Mix of methods makes nanomaterials safer
The safe use of nanomaterials and their optimal performance depends largely on their surfaces. However, these have been difficult to characterize reliably up to now. Two new studies by the Federal Institute for Materials Research and Testing (BAM) now show that only a targeted combination of modern analysis methods can deliver reliable results. The researchers have thus created an important basis for the safe and sustainable use of nanomaterials.
Their surfaces play a key role in determining how nanomaterials function, how they interact with their environment and how safe they are. These structures are often complex, react sensitively to environmental conditions and are often difficult to measure under practical conditions. Individual measurement methods often provide incomplete or method-specific results - for example, if they cannot clearly distinguish surface coatings from other materials. To address this challenge, BAM analyzed different types of nanoparticles used in the life sciences and in consumer products in two studies. Conventional and newly developed measurement procedures and combinations of methods were systematically compared.
Iron oxide nanoparticles and silica particles: Only a targeted mix of methods for their characterization provides a complete and reliable picture of their surfaces.
BAM
More precise analysis of citrate-coated iron oxide nanoparticles
The first study focused on magnetic iron oxide nanoparticles with citrate as a surface ligand. This molecule binds to the particle surface and influences their stability and interactions. Citrate ensures that the particles remain stable in water - an important prerequisite for applications in the life sciences, medicine, environmental technology, sensor technology or materials research. The researchers found that conventional methods such as thermogravimetry often provide inaccurate values because they cannot reliably distinguish citrate from other substances. Only the combination of modern analytical methods, in particular high-performance liquid chromatography and quantitative nuclear magnetic resonance spectroscopy (qNMR), made it possible to determine the surface coating much more precisely. For the application of qNMR to magnetic nanomaterials, a special sample preparation had to be developed beforehand that reliably removes interfering iron compounds.
The results were published in the journal Analytical Chemistry and originate from the European metrology projects MetrINo and SMURFnano. They form an important basis for future measurement standards and applications of highly selective qNMR on challenging samples such as magnetic nanomaterials.
New approaches for the determination of functional groups on silica nanoparticles
In a second study as part of SMURFnano, the team investigated methods for characterizing and quantifying functional groups, ligands and coatings on nanomaterials.
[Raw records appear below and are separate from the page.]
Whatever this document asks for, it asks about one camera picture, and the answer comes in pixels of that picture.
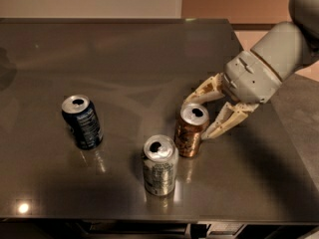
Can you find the dark blue soda can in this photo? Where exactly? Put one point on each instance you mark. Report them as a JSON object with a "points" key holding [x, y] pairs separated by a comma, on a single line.
{"points": [[79, 112]]}

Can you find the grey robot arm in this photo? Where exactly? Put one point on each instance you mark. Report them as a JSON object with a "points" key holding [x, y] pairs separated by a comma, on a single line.
{"points": [[289, 46]]}

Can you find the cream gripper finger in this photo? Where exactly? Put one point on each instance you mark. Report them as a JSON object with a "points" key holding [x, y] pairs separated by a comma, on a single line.
{"points": [[208, 91], [229, 117]]}

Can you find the silver 7up can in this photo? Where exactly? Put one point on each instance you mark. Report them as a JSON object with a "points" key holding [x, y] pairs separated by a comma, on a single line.
{"points": [[160, 159]]}

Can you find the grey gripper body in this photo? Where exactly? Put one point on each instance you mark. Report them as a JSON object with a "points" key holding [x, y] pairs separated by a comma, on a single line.
{"points": [[251, 78]]}

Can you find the white labelled box under table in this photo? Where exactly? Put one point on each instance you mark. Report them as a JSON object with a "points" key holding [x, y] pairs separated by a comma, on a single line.
{"points": [[224, 228]]}

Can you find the orange soda can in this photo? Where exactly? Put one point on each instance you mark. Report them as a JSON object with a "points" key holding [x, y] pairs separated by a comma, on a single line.
{"points": [[192, 121]]}
The project is funded by the European Metrology Program. The focus was on silica nanoparticles whose surfaces are provided with so-called amino groups. These groups act as small "docking sites". They enable the particles to be specifically combined or modified with other substances - for example with dyes, specific recognition structures or biomolecules. Such functional groups are crucial for the stability, compatibility and function of the particles. However, reliable methods to determine their exact number and chemical nature have been lacking until now.
The researchers showed that only a targeted mix of methods - such as optical methods, electrochemical techniques, qNMR and X-ray photoelectron spectroscopy - provides a complete and reliable picture of the particle surface. This knowledge is central to quality control, the development of new materials and the assessment of their safety. The electrochemical techniques used were presented in the journal ACS Measurement Science Au.
Basis for future standards
"Our studies show how important it is to combine different measurement methods in order to assess the actual functionality and safety of nanomaterials," explains Ute Resch-Genger, project manager at BAM and coordinator of SMURFnano. "Together with the developed and validated measurement methods and reference data, this is a decisive step for the development of sustainable and efficient nanomaterials and their safe use."
Note: This article has been translated using a computer system without human intervention. LUMITOS offers these automatic translations to present a wider range of current news. Since this article has been translated with automatic translation, it is possible that it contains errors in vocabulary, syntax or grammar. The original article in German can be found here.
Other news from the department science
Most read news
More news from our other portals
See the theme worlds for related content
Topic World Spectroscopy
Investigation with spectroscopy gives us unique insights into the composition and structure of materials. From UV-Vis spectroscopy to infrared and Raman spectroscopy to fluorescence and atomic absorption spectroscopy, spectroscopy offers us a wide range of analytical techniques to precisely characterize substances. Immerse yourself in the fascinating world of spectroscopy!
Topic World Spectroscopy
Investigation with spectroscopy gives us unique insights into the composition and structure of materials. From UV-Vis spectroscopy to infrared and Raman spectroscopy to fluorescence and atomic absorption spectroscopy, spectroscopy offers us a wide range of analytical techniques to precisely characterize substances. Immerse yourself in the fascinating world of spectroscopy!